◆ Task directions ◆
Check every line in the listing below for "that". Copy the ones where it occurs.

◆ Data extract ◆
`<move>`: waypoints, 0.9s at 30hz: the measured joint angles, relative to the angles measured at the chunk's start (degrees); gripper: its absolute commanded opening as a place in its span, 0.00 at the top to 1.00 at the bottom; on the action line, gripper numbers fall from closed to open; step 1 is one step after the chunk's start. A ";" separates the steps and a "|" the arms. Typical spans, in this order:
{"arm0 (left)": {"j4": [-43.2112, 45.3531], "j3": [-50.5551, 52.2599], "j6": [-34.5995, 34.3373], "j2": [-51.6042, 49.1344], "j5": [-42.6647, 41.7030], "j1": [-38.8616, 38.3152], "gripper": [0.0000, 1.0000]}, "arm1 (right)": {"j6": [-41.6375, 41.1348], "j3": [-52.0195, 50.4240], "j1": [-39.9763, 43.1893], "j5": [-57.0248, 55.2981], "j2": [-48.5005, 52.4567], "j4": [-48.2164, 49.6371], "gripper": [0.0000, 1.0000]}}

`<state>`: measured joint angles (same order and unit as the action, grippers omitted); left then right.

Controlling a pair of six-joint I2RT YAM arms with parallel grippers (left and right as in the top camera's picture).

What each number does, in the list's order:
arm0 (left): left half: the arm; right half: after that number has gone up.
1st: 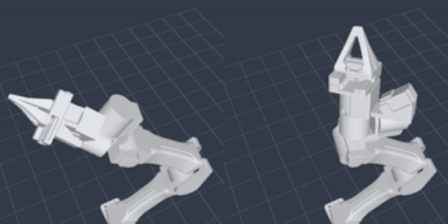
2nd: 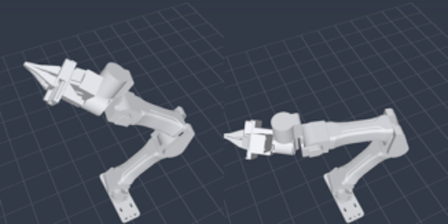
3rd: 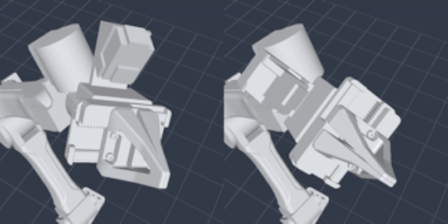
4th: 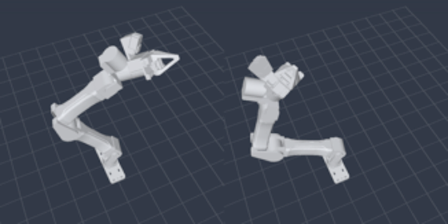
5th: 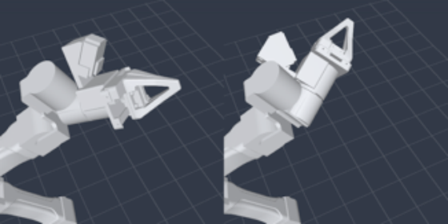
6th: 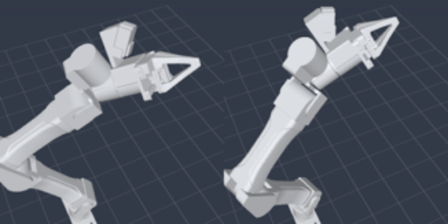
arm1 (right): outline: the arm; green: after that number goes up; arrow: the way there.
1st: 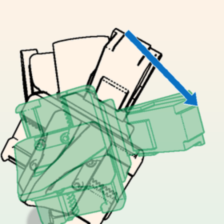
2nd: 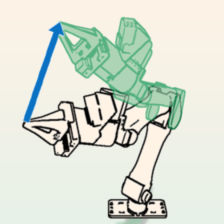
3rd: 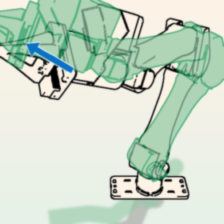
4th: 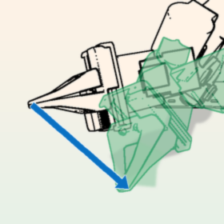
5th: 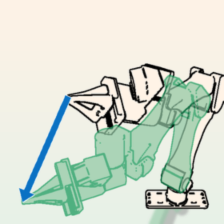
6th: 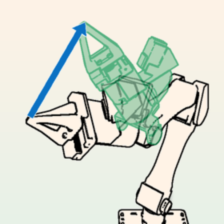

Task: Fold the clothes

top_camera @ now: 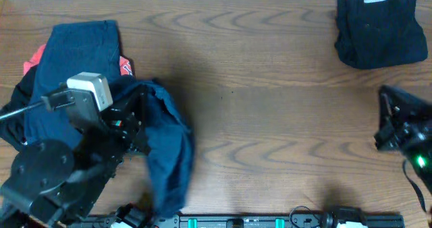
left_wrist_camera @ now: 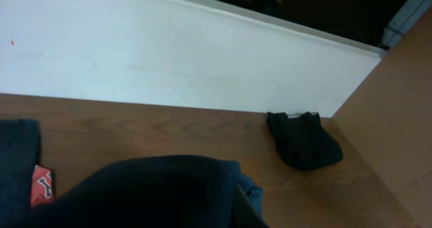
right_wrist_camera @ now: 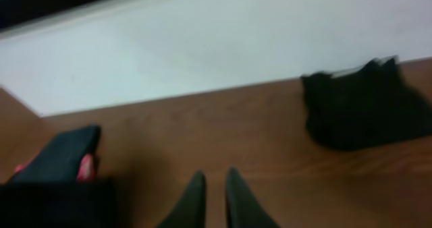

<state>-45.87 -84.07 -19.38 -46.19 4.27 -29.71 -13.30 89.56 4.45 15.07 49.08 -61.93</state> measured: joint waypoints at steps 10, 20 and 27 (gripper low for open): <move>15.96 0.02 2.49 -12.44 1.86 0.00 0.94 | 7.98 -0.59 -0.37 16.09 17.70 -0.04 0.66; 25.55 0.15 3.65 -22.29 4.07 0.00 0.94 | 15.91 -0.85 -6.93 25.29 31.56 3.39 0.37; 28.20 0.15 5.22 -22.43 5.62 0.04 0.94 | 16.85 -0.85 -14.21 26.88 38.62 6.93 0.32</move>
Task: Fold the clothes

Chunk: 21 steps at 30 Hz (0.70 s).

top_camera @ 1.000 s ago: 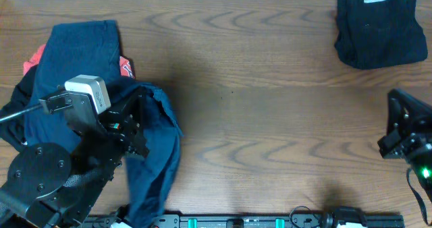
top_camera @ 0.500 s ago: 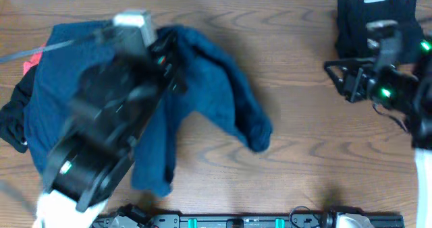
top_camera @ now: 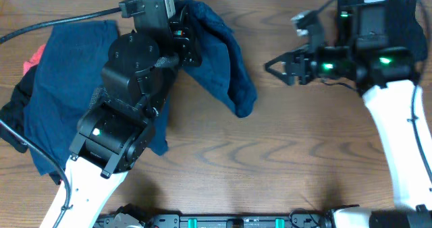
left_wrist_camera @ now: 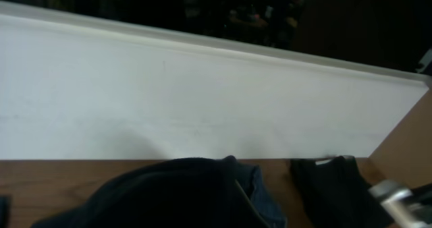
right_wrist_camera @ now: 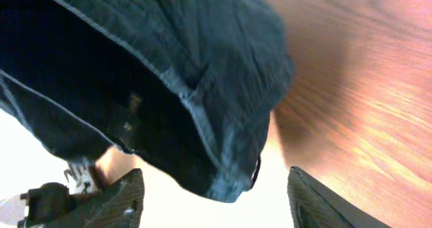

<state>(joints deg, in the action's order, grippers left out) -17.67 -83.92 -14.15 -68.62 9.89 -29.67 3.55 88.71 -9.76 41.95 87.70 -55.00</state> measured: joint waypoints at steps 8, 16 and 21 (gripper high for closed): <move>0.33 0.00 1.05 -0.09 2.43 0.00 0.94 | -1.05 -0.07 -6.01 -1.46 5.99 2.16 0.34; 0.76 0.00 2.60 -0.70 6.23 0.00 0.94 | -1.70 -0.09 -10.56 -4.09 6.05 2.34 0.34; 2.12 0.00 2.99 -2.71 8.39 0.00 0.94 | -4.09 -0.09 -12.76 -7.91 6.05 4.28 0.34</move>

◆ Output of the exercise ◆
arm0 (left): left half: the arm; right half: after that number has gone up.
arm1 (right): outline: the arm; green: after that number goes up; arrow: the way there.

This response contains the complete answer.